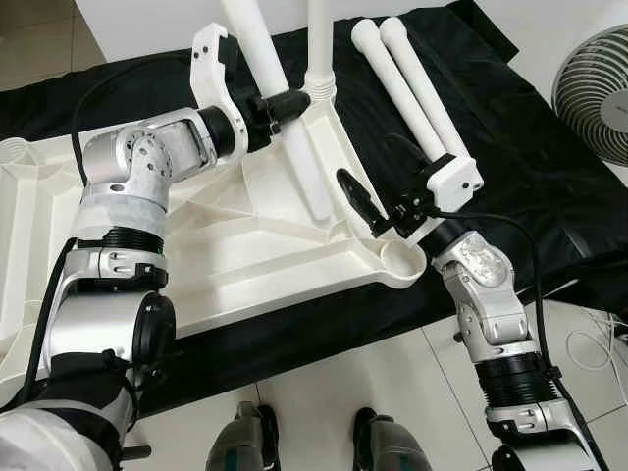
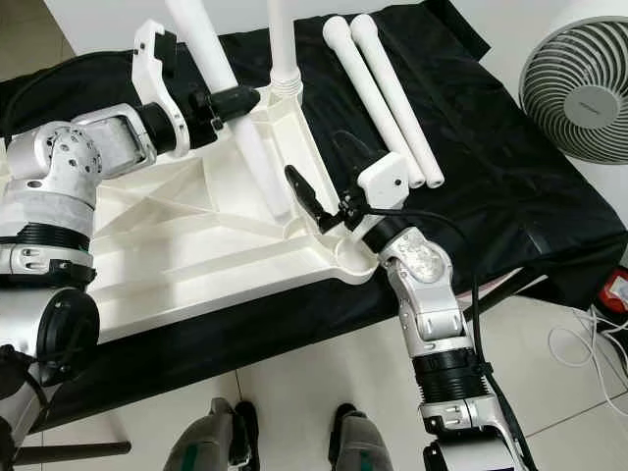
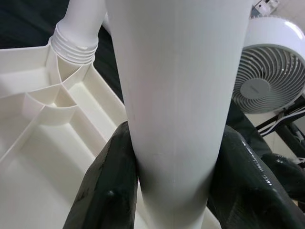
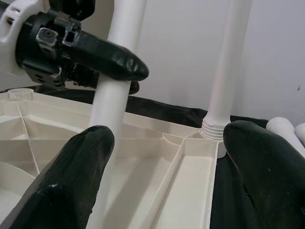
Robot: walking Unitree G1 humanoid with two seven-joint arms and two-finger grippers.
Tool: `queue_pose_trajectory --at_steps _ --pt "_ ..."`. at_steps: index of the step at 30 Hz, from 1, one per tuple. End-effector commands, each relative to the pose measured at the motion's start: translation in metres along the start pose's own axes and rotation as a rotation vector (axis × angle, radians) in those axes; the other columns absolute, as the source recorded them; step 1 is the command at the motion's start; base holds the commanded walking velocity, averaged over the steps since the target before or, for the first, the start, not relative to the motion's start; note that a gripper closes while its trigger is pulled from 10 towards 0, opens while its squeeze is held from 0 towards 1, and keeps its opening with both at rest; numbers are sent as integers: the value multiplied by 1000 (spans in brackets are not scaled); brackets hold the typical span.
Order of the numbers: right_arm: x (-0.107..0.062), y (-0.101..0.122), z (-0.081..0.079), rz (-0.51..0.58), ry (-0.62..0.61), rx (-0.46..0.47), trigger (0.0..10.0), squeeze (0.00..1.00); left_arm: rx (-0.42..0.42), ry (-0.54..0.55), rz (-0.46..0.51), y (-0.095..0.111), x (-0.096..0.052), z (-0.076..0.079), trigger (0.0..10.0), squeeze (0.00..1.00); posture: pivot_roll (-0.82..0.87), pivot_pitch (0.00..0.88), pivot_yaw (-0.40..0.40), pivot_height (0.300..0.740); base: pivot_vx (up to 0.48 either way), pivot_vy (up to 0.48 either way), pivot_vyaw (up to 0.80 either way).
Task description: Building children table
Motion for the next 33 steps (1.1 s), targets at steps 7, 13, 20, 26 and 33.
queue_pose_trajectory --at_steps 7,13,20,26,33 --pt "-8 -11 4 -52 -24 -4 10000 0 81 -186 -192 -23 -10 19 10000 0 -82 178 96 740 0 0 0" --pt "-11 -14 4 -65 -38 -3 10000 0 176 -157 -199 -13 -7 22 10000 0 -81 183 107 740 0 0 0" --pt "-12 -16 3 -72 -40 -4 10000 0 138 -104 -96 12 -9 17 10000 0 -84 182 112 740 0 0 0" --pt "-13 -17 1 -74 -44 -1 10000 0 240 23 75 45 -17 5 10000 0 -86 178 115 740 0 0 0" --pt "-14 -19 0 -77 -49 7 10000 0 510 186 158 54 -24 0 10000 0 -84 174 113 740 0 0 0"
Point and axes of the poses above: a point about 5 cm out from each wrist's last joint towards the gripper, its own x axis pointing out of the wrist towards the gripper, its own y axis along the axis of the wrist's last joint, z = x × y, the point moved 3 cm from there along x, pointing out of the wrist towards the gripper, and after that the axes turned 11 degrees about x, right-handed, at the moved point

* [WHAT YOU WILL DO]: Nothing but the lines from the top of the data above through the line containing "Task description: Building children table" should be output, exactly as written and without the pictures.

* [SOLVED PROBLEM]:
Robot: walking Unitree G1 humanoid with two seven-joint arms and two-finger grippers.
Tool: `queue_pose_trajectory --at_steps _ --pt "_ ..."`. at_steps: index of the step at 30 Hz, from 1, one per tuple. End-effector commands, each relative to the pose measured at the motion's start: translation in metres along the start pose's own axes and rotation as a rotation vector (axis × angle, radians) in those axes; the other columns absolute, as the source recorded them; step 1 is the command at the motion's start; base holds the commanded walking velocity, averaged over the steps since the target before or, for the first, the start, not relative to the motion's start; note that a gripper closes while its trigger is pulled from 10 towards 0, opens while its squeeze is held from 0 towards 1, and keeps its opening with both at rest; numbers are sent as integers: the value multiplied by 1000 (spans in brackets are not scaled); brackets hold the typical span.
Order of the numbers: right_arm: x (-0.107..0.062), y (-0.101..0.122), z (-0.081..0.079), rz (-0.51..0.58), ry (-0.62..0.61), rx (-0.46..0.47), trigger (0.0..10.0), squeeze (0.00..1.00); left_arm: rx (-0.42..0.42), ry (-0.54..0.55), rz (-0.46..0.51), y (-0.095..0.111), x (-0.096..0.052), z (-0.076..0.079), trigger (0.0..10.0), squeeze (0.00..1.00); posture: pivot_roll (-0.82..0.87), pivot_pitch (0.00..0.88), pivot_yaw (-0.40..0.40), pivot_height (0.300..0.740); base: pivot_vx (up to 0.48 either way), pivot_vy (up to 0.48 either way), pivot_vyaw (up to 0.80 either way).
Task description: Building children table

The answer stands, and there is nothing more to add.